We are conducting research to apply robot audition technology to ICT and mobility mainly in collaboration with HRI-JP. We are building ultra-thin processor board as a device for that. With this device, the embedded version of HARK mentioned above will operate in real time. For example, if you use this device to create a tablet case with microphones embedded around it, you can use HARK’s functionality in a commercially available tablet. You can build tools that support hearing impaired people and support multilingual communication.

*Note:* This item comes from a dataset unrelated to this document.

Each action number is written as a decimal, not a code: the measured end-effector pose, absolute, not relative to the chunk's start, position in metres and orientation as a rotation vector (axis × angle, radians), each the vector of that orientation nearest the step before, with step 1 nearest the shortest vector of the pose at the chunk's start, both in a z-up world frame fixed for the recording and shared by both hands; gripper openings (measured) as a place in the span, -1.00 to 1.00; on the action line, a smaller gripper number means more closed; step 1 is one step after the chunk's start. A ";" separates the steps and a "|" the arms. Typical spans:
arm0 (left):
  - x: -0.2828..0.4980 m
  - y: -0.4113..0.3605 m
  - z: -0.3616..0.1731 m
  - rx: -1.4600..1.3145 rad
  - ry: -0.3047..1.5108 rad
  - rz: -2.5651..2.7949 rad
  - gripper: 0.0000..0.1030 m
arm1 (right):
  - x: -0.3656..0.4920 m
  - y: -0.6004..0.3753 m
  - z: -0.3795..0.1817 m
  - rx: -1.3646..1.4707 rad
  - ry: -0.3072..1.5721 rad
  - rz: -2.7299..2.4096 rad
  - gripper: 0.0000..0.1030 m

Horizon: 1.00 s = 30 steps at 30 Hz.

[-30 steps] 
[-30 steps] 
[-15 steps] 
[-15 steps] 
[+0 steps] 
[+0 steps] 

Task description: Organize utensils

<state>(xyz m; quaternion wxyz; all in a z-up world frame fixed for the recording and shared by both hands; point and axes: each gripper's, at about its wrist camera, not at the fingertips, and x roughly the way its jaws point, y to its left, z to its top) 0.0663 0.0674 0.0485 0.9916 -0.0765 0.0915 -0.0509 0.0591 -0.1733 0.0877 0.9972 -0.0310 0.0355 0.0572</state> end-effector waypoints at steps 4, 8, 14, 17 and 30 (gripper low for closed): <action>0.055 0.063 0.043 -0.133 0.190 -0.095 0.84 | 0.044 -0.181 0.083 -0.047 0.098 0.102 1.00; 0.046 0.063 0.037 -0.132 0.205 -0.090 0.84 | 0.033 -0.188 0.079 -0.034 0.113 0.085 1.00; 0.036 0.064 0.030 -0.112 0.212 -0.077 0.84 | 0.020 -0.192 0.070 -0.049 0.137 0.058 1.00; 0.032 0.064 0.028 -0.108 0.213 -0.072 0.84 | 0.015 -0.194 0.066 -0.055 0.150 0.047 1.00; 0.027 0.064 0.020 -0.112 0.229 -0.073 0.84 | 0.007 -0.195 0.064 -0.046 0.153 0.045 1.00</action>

You can also apply this to a car. A general car navigation system with voice recognition functions always requires the user to press the button before he or she speaks. Pressing the button will mute the music that was flowing, the air volume of the air conditioner will be smaller, and a beep will be picked up. If the user starts speaking before this beep tone, the voice recognition function will not work well. However, using HARK makes it possible to recognize robustly under musical noise and even in environments with large air volume of air conditioning. In addition to enable the system to be buttoneless, it can realize car navigation with speech recognition function that can correspond to both driver’s seat and passenger’s seat.In recent years, due to the appearance of AI speakers, user friendliness has been improved, but even AI speakers require certain keywords to operate them. Basically, it is assumed that there is only a single user, so the merit of the function brought by HARK is great.

In addition to this, we are also conducting research and development of HARK’s cloud services. Once it becomes a cloud service, all computational resources can be placed on the cloud side, so users can enjoy the benefits of HARK with a simple system.

By analyzing data of a certain length, such as a conference, users can analyze the utterance such as the frequency and timing of each utterance and the relation between speakers.